A research study appeared recently that analysed the impact of affirmative action (caste based reservation system in India) on the productivity of a PSU (Indian Railways in this case). The study was conducted by Ashwini Deshpande & Thomas E. Weisskopf in 2011. A link to the pre-published version of this paper is available (here). This blog post is a review of this paper (strictly) based on the version hyper linked here.
The objective of the study was to prove that caste based reservation system does not impact the productivity of an organization. A systematic study would not only shut the voices of people raising this concern against the reservation system, but also provide valuable supporting evidence for the Supreme Court of India to make a decision on several different Mandal Commission related cases pending before it. Although the claim of the authors may be true, is the study really producing such a clinching evidence to make such a claim in support of caste based reservation system?
Here are some of my critical observations of the study :-
- If you read the statement linking Footnote 4 and what the actual footnote 4 reads, you will get a good idea of how exactly the study flows in terms of linking things.
- Firstly at a conceptual level to argue that Labour mix significantly impacts how many passenger KMs are produced or not is a stretch for an asset intensive, capital good intensive industry like Railways. Secondly it is a monopoly and certain amount of captive demand will get filled irrespective of what the Labour mix is. And this captive demand will be increasing over time because of population explosion and increase in economic mobility in the country. This captive demand hike will NOT be captured by fixed effect time variable during regression. We need a dynamic time effect that is increasing with time to capture this effect. A better proxy is to use GDP of that year or for that state(zone) as a control variable. They have not controlled for this aspect.
- Taking passenger KM as a measure of output assumes that demand is infinite and capacity utilization is not a function of demand. It is only the other production factors that influence how many passenger KMs are produced. I am not sure how Railways demand can be modeled this way de-linking from the demand. This is a critical concern that needs to be addressed.
- Railways output in terms of Passenger KM is a function of how many new trains are launched and in which routes (which are budget announcements). One can argue time controls for this during regression. But a pure fixed effect regression may not adequately capture this. We need a better control variable.
- Railways policy of how "crowded" their lines can be has evolved with time. With better technology (and some say reduction in safety standards) they have allowed for more "crowding" i.e. they run two consecutive trains on the same track with lesser time gap. One can argue technology controls for this effect. There is another issue with technology variable they have chosen and we will come to it later.

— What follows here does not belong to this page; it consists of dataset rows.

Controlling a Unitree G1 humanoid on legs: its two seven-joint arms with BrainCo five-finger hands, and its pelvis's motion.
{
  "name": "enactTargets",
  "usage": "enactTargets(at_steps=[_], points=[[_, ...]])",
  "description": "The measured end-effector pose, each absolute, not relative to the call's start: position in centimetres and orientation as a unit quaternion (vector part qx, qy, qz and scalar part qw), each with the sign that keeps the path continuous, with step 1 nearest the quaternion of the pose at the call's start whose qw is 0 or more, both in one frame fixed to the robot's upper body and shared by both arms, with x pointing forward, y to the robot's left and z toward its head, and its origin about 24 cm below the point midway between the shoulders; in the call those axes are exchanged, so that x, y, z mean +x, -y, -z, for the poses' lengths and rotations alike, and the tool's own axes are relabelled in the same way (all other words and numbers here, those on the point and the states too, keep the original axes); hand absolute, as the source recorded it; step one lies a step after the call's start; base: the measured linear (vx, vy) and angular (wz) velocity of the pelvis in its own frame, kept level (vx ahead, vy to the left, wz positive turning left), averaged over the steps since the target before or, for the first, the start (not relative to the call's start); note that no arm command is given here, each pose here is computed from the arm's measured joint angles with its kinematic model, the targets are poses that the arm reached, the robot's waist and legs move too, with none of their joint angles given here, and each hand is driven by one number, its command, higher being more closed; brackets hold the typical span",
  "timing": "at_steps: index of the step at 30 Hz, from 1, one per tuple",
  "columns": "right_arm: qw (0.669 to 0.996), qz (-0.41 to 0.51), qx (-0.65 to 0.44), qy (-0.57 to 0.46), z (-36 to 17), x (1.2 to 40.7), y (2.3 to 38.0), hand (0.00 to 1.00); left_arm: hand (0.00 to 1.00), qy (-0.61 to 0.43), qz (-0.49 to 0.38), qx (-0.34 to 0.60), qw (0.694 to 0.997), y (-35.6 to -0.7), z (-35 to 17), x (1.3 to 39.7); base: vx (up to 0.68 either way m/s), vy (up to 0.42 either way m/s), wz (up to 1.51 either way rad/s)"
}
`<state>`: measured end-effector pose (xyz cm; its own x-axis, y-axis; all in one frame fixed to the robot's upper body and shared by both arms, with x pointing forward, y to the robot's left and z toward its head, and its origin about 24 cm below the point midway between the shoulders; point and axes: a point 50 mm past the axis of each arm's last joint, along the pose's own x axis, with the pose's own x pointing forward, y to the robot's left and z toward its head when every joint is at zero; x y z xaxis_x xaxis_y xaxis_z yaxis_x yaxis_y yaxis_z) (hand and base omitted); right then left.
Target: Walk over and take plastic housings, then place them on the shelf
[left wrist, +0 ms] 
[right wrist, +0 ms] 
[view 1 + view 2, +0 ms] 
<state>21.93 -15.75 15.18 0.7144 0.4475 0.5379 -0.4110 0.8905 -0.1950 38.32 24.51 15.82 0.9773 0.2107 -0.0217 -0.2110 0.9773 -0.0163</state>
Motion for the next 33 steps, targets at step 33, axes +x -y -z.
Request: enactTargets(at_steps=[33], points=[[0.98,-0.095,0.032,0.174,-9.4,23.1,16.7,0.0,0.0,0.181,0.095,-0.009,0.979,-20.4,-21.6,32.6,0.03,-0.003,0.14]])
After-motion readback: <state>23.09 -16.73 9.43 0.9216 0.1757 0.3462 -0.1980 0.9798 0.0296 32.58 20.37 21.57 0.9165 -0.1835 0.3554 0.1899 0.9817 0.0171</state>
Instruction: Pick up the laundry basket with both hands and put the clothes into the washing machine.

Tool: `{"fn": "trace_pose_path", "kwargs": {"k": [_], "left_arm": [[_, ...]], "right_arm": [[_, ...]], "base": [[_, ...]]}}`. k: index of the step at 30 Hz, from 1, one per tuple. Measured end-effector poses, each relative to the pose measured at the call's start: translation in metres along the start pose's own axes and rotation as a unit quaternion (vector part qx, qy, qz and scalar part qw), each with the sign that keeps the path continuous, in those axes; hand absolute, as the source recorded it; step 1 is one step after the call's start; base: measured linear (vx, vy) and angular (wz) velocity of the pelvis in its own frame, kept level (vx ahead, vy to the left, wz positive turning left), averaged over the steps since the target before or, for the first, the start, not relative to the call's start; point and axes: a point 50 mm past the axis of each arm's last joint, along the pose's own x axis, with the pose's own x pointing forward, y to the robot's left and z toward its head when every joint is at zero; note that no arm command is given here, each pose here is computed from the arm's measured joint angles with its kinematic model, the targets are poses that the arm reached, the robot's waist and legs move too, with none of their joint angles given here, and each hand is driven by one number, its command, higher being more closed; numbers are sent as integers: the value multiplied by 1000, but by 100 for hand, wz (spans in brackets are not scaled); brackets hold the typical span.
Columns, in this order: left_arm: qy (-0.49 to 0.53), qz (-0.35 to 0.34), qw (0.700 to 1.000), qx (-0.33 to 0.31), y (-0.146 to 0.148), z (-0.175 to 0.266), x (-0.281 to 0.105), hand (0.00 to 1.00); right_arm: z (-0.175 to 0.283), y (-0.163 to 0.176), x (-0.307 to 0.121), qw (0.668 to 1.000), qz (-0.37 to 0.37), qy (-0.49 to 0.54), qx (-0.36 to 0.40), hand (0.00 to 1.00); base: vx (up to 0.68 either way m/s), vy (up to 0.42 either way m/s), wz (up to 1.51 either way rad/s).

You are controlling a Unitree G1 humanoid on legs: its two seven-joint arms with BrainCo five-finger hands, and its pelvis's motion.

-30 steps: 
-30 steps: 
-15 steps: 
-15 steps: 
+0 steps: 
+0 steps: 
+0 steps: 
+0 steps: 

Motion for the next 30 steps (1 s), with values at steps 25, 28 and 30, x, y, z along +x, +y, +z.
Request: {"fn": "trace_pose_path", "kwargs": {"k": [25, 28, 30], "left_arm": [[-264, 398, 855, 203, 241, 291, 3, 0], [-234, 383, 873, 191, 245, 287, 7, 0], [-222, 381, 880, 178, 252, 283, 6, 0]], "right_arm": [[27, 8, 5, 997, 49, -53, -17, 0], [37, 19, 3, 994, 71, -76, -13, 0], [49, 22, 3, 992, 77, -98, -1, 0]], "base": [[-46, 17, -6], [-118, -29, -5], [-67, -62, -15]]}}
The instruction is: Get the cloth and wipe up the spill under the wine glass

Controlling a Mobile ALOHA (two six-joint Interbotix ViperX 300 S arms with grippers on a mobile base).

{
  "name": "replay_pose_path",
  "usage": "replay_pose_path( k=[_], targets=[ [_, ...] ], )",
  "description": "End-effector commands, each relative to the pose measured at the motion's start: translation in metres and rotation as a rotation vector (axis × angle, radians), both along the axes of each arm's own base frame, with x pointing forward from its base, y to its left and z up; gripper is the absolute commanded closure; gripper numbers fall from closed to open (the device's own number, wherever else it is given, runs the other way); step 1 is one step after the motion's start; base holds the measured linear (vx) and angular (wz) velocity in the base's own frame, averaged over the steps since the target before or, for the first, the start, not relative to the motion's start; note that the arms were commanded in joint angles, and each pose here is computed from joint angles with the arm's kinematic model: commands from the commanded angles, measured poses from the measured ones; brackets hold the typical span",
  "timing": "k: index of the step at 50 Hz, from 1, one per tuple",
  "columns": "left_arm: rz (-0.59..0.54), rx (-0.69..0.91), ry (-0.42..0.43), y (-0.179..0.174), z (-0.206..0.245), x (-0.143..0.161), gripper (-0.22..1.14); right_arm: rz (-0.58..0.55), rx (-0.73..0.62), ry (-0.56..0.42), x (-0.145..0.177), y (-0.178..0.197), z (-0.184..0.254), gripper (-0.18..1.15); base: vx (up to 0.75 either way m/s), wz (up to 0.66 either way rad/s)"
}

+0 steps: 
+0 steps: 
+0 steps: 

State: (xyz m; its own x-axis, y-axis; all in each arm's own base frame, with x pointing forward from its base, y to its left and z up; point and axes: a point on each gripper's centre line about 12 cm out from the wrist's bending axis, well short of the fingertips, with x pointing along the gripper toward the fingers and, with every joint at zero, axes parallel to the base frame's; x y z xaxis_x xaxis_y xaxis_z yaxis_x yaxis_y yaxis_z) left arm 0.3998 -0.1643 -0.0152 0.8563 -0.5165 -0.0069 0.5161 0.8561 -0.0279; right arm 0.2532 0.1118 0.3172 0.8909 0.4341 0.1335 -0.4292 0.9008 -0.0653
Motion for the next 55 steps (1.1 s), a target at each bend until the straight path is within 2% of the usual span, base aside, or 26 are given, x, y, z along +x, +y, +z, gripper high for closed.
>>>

- They are using FUEL QUANTITY as an independent variable. This is normally a good proxy for technology in many capital intensive industries e.g. Iron & Steel. But during regression this factor should pop up with a negative sign i.e. the quantity of fuel consumed for covering the same Passenger KM should decrease with time. This has not happened and this is already triggering alarm bells on how technology has been controlled for!!!
- Any employee with time "learns" on the job. The rate of learning may be different for different employees. if critiques of caste reservation policy are to be taken seriously, they may argue this rate is different for different categories too. However the model makes no effort to consider the learning effect of employees both general and SC/ST over time. The existing model has a secularly increasing figure of %SC/ST over time. This variable combines older employees with newer employees and can produce a spurious result due to the presence of learning effect over time! This wont be captured by fixed effect time variable as it an interaction variable.
- The first approach to comparison is some what naive and I dont lend too much credence to it. The second approach is a more appropriate to study a problem of this type. But what I don't understand is why has time adjustment not been made in the 2nd step regression in the second approach ? That has potential to throw spurious results. We need to see the exact equation they have used.
- Normally such problems should be strictly studied in a "difference in difference" approach by having a dataset that covers zones/time periods where the policy was not introduced with the ones after it was introduced. I understand they have data limitations in attempting to do anything like this. But at the same time they should give benefit of doubt to their limitations.
To summarize the following red herrings stand out to me :-
- Choose an industry such as Public sector Banks which are service businesses and the quality/productivity/performance will be strongly linked to the human resources they deploy. Furthermore banking sector is competitive and hence if people are unhappy, they will move to another competitor. This will make a more convincing case to study than an asset intensive monopoly like Railways.
- Unlimited Demand assumption. This is invalid and needs to be accounted for.
- Improper use of Fixed time effect as it does not capture dynamic captive demand surge
- Not controlling for Govt of India announcements and Railway "crowding" policy changes.
- Not having a good proxy for Technology. In fact having a bad proxy.
- Not accounting for the learning effect of the employees.
It would be nice if they can overcome these limitations and produce better version of analysis so that we can all appreciate the results better.